The voucher system could also break the cycle in regards to how teachers are chosen and how they are prepared for the field. It is rather ironic, but teachers at one of the leading academies in Columbia, Missouri was not “accredited” because they were over-qualified. Biology students were taught by a veterinarian. The French teacher was just some lady who was fluent in French. I recall attempting to apply for a position in a public high school teaching history. Even though I had a college degree in history and a Masters in Economics, I wasn’t qualified to teach because I needed a degree in Education. One of the better Christian schools was not accredited for many years because its teachers did not have education degrees – only that their results kept producing national merit scholars. The focus on college hours rather than on ability and results has cost public education dearly, and the results show it. While I can certainly appreciate the importance of a degree in education, it is just one of the metrics that determine success.
Breaking the link between the university system and the school teachers would eliminate the useless controversy that has emerged due to critical race theory and gender identity. These absurd, anti-family concepts are derived from the universities. They are not to be trusted. Breaking the chain will disrupt this stream of ideology.
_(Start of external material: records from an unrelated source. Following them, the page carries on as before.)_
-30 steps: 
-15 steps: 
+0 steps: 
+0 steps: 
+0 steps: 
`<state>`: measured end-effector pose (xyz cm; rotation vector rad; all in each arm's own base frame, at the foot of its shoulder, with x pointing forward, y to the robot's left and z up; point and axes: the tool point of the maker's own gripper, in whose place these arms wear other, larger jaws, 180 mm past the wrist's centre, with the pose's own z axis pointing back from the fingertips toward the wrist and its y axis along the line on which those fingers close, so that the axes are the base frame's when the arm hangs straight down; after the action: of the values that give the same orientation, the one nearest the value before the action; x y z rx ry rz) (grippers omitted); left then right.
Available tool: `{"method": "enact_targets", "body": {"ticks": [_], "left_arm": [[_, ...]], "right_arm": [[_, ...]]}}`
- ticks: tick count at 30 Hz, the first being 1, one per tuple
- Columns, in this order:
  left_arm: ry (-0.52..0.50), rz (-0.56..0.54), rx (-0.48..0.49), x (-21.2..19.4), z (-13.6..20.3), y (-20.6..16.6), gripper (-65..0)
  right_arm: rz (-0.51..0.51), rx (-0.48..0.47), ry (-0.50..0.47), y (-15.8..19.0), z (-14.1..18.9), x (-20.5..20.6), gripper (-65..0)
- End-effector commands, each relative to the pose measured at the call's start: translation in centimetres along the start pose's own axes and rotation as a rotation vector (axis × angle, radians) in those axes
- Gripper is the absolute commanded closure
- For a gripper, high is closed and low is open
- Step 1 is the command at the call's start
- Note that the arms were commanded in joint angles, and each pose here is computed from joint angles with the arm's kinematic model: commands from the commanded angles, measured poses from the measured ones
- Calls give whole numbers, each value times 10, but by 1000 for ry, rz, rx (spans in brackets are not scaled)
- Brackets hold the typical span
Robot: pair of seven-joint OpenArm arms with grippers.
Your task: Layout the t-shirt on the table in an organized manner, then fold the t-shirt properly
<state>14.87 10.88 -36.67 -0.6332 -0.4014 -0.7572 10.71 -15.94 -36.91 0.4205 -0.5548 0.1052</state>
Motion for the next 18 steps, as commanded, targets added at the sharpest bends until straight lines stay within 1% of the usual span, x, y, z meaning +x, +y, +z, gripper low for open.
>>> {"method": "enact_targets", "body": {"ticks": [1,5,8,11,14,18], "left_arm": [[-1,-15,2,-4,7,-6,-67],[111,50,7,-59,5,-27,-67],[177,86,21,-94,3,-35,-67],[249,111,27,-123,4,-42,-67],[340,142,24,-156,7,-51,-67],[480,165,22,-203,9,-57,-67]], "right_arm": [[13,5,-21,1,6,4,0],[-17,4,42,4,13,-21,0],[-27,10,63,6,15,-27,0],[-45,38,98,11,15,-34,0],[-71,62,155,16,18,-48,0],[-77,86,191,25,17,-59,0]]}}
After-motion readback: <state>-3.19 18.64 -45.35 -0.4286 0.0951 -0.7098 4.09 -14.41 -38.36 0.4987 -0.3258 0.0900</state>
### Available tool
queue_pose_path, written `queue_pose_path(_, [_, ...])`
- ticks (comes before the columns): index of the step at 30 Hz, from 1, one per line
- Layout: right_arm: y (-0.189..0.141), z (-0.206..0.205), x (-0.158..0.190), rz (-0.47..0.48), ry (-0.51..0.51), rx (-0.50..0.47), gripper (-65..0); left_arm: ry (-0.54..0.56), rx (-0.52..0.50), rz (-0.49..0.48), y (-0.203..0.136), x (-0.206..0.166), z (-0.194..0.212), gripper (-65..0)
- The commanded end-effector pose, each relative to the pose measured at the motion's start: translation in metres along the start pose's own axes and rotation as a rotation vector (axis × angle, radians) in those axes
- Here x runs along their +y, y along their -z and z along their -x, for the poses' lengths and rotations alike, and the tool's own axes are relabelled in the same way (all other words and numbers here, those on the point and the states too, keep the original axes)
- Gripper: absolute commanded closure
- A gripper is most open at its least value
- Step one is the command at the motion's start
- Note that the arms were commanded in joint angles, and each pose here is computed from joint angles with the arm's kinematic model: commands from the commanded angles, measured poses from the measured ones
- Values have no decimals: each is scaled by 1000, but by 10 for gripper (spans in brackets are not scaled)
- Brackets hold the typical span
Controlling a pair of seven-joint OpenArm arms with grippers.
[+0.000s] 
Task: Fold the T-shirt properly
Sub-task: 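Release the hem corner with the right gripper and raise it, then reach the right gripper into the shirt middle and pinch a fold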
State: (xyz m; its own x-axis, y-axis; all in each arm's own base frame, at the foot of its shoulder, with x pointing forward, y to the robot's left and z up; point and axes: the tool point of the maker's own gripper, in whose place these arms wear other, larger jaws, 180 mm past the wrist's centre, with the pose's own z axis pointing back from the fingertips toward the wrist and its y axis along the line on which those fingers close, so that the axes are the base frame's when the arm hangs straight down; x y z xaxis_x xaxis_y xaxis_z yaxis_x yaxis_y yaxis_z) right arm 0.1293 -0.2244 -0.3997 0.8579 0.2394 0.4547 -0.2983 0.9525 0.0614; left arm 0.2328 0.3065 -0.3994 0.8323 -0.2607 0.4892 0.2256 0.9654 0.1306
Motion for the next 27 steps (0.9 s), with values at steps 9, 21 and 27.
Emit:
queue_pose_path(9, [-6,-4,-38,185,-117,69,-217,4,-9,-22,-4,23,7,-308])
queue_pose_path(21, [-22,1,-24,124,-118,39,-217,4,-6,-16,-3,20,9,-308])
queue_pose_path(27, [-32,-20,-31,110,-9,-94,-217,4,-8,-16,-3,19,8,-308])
Education always has a moral foundation, whether it be the Catholic school or a public school in China. The question is which morality. Parents should have the right to choose schools that support their views of right and wrong.
Finally, the system is broken because we are a divided society. The controversy over critical race theory has peeled away several layers of our society that, like an onion, can only bring tears. To think that there are teachers who believe that adding 2 + 2 is an act of racism! That grades are racist. It borders on the absurd. And as the events in Loudon County, Virginia demonstrate, how a school administration would sweep under the carpet a criminal act in order to maintain the policy of allowing a man to use the women’s restroom. These things reveal a much deeper problem, where there is on one hand a group of people who feel they must tell us all our faults, discard our heritage, disparage parental authority and assign belief in God to bigotry and ignorance. What’s on the other side? Personal accountability, pursuit of excellence, an appreciation of our heritage, values that affirm the family and an innate desire for liberty. Not on the list of values is seeing the world through the lens of racism.
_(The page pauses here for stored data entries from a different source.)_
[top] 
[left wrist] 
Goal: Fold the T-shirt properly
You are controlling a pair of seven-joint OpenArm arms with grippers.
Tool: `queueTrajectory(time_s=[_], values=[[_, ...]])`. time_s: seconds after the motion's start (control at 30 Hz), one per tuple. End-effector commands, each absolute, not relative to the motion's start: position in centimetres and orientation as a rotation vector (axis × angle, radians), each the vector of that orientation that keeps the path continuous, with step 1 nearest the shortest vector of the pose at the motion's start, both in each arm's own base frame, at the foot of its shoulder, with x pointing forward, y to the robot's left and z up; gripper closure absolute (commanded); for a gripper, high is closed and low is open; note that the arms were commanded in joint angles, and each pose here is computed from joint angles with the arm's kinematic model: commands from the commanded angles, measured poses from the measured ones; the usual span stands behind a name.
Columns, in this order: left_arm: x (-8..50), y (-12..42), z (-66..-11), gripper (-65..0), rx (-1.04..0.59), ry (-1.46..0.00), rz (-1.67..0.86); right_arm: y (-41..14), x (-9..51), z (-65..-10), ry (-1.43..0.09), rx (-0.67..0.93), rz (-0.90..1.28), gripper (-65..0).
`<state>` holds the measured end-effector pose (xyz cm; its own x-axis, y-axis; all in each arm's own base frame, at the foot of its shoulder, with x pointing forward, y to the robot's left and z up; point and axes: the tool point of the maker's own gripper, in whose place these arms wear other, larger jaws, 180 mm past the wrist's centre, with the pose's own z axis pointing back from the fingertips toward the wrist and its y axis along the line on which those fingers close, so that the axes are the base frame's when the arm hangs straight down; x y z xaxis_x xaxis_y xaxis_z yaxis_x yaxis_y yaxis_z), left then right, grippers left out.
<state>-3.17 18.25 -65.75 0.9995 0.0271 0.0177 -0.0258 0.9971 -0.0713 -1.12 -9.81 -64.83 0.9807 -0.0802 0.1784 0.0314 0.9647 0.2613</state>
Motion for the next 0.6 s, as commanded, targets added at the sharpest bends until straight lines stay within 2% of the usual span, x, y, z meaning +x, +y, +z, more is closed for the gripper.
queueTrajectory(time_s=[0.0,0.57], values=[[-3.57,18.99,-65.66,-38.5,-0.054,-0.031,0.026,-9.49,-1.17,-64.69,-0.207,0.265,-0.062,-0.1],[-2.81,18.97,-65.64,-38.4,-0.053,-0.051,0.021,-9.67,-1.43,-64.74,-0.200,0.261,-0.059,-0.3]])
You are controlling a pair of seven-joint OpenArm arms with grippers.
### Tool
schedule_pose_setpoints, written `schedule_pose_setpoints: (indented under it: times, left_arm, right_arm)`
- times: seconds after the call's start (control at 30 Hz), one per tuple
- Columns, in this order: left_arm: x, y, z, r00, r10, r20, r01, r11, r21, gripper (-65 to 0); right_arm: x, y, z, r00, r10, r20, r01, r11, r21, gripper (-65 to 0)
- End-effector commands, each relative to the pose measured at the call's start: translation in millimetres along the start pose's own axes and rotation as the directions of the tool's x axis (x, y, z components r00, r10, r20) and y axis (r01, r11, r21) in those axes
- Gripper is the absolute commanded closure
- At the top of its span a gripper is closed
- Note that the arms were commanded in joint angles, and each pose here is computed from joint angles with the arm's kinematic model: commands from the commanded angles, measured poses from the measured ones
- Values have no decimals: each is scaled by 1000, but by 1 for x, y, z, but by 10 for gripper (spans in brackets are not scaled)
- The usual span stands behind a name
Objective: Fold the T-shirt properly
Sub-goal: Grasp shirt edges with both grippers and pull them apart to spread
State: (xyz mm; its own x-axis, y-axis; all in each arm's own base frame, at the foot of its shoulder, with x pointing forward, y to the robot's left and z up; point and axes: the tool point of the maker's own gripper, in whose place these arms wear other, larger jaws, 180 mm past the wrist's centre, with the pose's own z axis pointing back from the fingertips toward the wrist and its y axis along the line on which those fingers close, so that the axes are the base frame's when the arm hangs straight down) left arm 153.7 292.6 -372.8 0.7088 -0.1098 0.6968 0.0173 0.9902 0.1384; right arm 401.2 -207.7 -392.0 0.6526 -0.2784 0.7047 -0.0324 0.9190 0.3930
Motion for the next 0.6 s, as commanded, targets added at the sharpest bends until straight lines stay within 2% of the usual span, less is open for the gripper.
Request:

There is an upside to this whole debate. Public schools work in much of the country. Kids receive a decent education. Teachers are competent. While teachers’ unions can cause considerable controversy, not all unions are the same, not every affiliated chapter dances to the same tune. A degree in education from some colleges is meaningful. Learning how young minds grow is important. A Masters Degree in education is also helpful. But these are all tools. The mission is what is important. When any school, public or private, forgets the mission they should be punished. The marketplace does this by the mechanism of free choice, where parents can vote with their feet.